Not 100 players in the history of the NBA have averaged more points per game than Shareef. Only 76 players have a higher career PER, only 78 have more defensive rebounds, only 87 have more offensive rebounds. These are, for the most part, counting stats: numbers you earn by playing a really, really long time. But Shareef didn't play some absurd long time, only 11 full seasons (one of those shortened by the lockout).
He was remarkably dependable in two senses: he rarely hit the injured list (never, until Portland), and he always produced. This isn't a feast-famine high-scorer. Reef scored and rebounded EVERY DAMN NIGHT. He's the basketball version of clockwork: you put him in the game and you know exactly what you're getting. Some referenced that fact as a knock, as in "Shareef will never wow you." Another thing Shareef would never do: disappoint, underperform, fail.
He got knocked out in December '05 by a rabid Zach Randolph elbow. We had some great moments in '05-06 -- there was this dismissal of Tim Duncan by Bonzi Wells, and of course Kevin Martin's first appearance on SportsCenter. But Shareef's valiant return against the Lakers might have been the best.
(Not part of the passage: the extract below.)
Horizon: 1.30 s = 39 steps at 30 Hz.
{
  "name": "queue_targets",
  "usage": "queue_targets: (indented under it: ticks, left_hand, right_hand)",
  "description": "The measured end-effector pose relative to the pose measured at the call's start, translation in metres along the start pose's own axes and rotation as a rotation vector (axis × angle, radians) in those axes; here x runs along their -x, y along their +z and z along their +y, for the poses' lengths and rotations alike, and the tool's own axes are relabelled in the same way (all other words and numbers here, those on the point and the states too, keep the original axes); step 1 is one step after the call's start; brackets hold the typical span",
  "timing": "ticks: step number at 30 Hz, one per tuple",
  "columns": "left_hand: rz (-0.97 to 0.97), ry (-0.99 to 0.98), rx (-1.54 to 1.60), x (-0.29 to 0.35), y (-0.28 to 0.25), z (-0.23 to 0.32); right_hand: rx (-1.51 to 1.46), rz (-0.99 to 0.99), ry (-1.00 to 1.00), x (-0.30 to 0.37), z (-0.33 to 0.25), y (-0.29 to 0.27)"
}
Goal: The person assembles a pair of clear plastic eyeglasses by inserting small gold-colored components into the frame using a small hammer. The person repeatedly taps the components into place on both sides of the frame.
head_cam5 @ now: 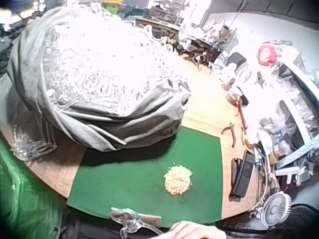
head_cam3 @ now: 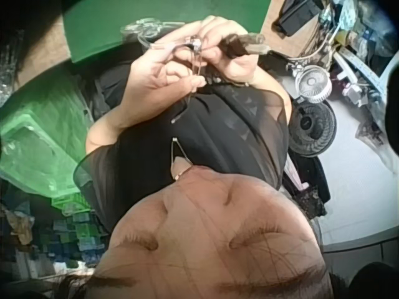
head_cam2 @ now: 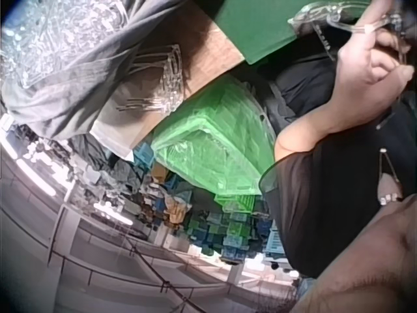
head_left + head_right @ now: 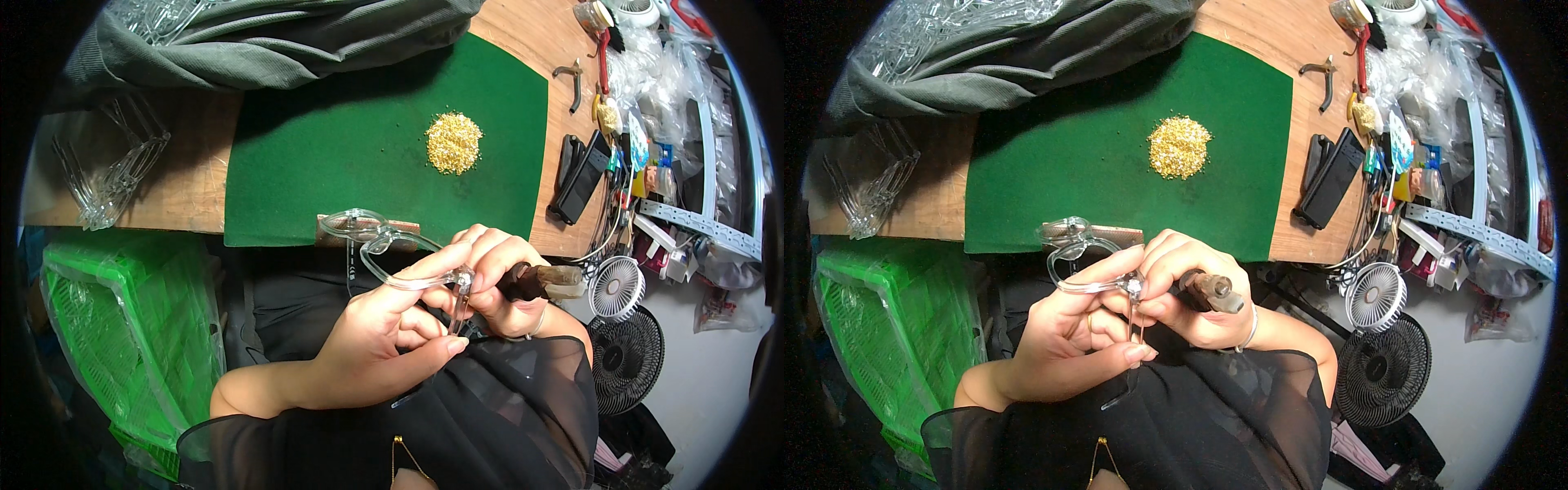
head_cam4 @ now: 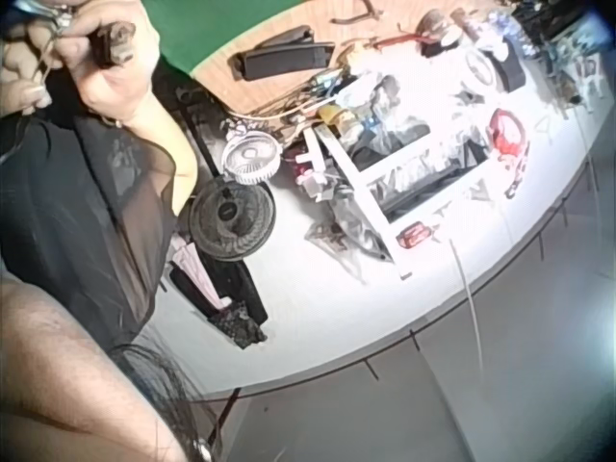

Reef had his mouth wired shut. He could eat only smoothies. He missed just a few games, and played as soon as he learned to breathe through a centimeter of space between his teeth. The biggest struggle, Rick Adelman told the media, was keeping his breath for more than a few minutes and communicating on defense. Understandable: his jaw was wired shut.
That first night, Shareef earned a technical foul for arguing a call. WITH HIS JAW WIRED SHUT.
Unfortunately, that season was roughly the end for Shareef. His legend as a player wasn't built out much further here. Hopefully as a coach or coaching influence to Spencer (his closest comparison), Jason and Shelden, he can develop his NBA legacy some more. His legacy doesn't need any frills: he goes down tonight as one of the best forwards in modern history, and a damn fine player. He'll never get the press some of his contemporaries draw -- fair in some cases, not in others -- but none of that matters. Fans know Shareef, and we'll never forget him.